• **Directions for this task**: From the first line through the one containing "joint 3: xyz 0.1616", restate the listing word for word, and give no other lines.

+---+

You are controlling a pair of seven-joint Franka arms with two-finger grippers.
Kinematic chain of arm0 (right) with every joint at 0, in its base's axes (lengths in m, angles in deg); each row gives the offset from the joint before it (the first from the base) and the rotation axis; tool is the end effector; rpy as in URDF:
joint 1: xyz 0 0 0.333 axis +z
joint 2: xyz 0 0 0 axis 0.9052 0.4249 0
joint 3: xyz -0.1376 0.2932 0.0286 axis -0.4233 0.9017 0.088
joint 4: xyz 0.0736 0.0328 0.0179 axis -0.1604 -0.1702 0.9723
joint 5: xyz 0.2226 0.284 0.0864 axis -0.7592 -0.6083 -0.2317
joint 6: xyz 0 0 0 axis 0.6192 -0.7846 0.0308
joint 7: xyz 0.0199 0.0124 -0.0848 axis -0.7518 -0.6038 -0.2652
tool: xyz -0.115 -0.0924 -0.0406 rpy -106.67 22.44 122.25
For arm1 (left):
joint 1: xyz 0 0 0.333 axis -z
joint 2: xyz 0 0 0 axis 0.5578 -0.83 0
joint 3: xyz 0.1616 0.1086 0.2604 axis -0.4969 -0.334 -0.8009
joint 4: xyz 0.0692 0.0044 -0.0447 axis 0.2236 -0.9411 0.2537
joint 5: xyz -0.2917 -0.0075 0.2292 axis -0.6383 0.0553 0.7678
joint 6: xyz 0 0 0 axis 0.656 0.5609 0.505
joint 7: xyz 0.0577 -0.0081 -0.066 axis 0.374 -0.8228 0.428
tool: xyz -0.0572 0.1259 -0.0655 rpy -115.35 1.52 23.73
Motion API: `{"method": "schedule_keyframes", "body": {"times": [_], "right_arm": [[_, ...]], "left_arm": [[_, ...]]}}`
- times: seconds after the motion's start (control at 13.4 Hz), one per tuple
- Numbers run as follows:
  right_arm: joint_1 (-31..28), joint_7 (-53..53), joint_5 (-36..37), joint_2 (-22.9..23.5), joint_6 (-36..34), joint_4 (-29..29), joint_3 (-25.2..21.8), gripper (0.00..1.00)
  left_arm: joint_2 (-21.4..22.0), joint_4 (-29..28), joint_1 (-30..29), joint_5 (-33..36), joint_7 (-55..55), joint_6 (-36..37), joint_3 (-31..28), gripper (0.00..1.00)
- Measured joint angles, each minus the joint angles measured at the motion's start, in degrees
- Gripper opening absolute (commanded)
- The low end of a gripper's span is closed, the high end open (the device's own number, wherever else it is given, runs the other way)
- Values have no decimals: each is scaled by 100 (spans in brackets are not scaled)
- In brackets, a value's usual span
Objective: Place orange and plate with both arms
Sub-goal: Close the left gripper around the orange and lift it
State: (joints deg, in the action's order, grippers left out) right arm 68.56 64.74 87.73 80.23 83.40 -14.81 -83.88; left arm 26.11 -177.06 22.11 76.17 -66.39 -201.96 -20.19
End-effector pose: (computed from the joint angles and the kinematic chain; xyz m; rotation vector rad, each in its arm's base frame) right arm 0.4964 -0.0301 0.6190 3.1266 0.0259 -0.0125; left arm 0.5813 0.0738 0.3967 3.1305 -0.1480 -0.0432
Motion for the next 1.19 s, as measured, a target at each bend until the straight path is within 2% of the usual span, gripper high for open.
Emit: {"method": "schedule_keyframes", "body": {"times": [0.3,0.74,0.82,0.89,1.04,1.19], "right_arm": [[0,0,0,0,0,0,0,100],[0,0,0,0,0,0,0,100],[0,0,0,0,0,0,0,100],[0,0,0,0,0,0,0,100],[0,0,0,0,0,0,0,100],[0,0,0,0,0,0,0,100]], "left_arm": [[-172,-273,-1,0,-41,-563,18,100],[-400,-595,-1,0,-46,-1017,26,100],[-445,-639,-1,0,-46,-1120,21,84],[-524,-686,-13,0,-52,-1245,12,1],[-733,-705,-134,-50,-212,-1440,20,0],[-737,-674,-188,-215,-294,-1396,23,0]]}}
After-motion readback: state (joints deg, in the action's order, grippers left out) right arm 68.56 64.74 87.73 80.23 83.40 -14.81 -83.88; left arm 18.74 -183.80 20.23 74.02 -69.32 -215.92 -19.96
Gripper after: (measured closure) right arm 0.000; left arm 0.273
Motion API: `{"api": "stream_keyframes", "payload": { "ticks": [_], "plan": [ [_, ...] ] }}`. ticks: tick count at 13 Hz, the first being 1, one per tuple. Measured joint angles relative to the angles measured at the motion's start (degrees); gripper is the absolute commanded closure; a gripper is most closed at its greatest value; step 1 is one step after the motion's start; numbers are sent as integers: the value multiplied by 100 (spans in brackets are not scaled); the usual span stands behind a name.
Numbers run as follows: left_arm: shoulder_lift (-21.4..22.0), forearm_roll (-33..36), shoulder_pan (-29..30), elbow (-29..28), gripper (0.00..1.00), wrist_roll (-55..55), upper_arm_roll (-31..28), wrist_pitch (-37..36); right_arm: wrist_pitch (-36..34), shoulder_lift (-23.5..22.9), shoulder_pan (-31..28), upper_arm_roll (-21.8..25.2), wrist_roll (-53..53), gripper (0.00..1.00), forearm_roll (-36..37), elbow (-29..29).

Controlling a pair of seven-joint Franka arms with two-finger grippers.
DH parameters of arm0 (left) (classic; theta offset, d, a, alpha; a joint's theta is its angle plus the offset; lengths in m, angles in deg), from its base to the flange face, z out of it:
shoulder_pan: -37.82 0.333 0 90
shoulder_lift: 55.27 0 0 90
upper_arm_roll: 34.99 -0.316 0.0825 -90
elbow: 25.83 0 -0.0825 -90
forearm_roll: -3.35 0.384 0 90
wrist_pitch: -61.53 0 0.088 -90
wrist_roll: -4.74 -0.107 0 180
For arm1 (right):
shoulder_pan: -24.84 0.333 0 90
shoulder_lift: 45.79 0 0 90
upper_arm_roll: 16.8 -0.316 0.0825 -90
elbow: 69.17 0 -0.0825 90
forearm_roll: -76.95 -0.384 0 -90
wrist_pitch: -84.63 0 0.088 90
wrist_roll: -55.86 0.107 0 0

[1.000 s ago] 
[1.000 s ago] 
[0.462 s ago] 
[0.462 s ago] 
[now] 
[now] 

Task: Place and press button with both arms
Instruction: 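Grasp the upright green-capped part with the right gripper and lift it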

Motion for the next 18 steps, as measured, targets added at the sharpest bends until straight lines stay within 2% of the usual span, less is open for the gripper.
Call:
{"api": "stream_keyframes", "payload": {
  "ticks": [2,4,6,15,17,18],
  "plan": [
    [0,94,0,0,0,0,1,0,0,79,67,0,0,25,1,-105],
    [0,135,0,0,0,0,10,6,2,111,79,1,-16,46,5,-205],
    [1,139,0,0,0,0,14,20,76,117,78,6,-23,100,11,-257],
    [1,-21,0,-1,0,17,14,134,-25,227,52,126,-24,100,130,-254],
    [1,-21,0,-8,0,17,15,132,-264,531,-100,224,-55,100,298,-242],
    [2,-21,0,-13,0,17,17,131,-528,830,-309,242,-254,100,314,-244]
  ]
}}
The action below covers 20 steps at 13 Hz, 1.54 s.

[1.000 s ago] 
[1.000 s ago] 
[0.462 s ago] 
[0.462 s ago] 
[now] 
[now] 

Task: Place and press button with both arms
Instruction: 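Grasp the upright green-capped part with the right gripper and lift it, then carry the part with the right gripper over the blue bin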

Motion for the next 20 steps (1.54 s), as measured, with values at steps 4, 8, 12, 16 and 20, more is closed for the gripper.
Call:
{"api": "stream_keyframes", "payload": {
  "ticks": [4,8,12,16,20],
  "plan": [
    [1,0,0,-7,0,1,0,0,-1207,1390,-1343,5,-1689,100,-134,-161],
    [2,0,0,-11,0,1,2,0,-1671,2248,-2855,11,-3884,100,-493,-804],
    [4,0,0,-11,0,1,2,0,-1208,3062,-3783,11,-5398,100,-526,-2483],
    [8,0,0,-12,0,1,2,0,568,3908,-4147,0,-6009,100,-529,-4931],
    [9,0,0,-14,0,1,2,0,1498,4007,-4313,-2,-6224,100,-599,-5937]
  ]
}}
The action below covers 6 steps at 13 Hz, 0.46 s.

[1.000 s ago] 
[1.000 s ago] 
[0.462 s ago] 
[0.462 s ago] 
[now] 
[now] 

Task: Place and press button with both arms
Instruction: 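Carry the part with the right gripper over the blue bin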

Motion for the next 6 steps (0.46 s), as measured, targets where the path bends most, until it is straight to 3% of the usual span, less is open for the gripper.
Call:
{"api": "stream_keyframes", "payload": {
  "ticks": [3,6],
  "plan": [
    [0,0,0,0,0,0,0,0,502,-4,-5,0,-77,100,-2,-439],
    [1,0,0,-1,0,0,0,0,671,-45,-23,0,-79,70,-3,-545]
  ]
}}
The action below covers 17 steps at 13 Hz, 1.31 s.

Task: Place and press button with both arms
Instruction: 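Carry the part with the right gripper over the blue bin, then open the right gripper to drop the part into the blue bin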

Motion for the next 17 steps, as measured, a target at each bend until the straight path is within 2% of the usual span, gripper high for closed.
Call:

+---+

• **Response area**:
You are controlling a pair of seven-joint Franka arms with two-finger grippers.
Kinematic chain of arm0 (right) with every joint at 0, in its base's axes (lengths in m, angles in deg); each row gives the offset from the joint before it (the first from the base) and the rotation axis; tool is the end effector; rpy as in URDF:
joint 1: xyz 0 0 0.333 axis +z
joint 2: xyz 0 0 0 axis 0.9052 0.4249 0
joint 3: xyz -0.1376 0.2932 0.0286 axis -0.4233 0.9017 0.088
joint 4: xyz 0.0736 0.0328 0.0179 axis -0.1604 -0.1702 0.9723
joint 5: xyz 0.2226 0.284 0.0864 axis -0.7592 -0.6083 -0.2317
joint 6: xyz 0 0 0 axis 0.6192 -0.7846 0.0308
joint 7: xyz 0.0199 0.0124 -0.0848 axis -0.7518 -0.6038 -0.2652
tool: xyz -0.115 -0.0924 -0.0406 rpy -106.67 22.44 122.25
For arm1 (left):
joint 1: xyz 0 0 0.333 axis -z
joint 2: xyz 0 0 0 axis 0.5578 -0.83 0
joint 3: xyz 0.1616 0.1086 0.2604 axis -0.4969 -0.334 -0.8009

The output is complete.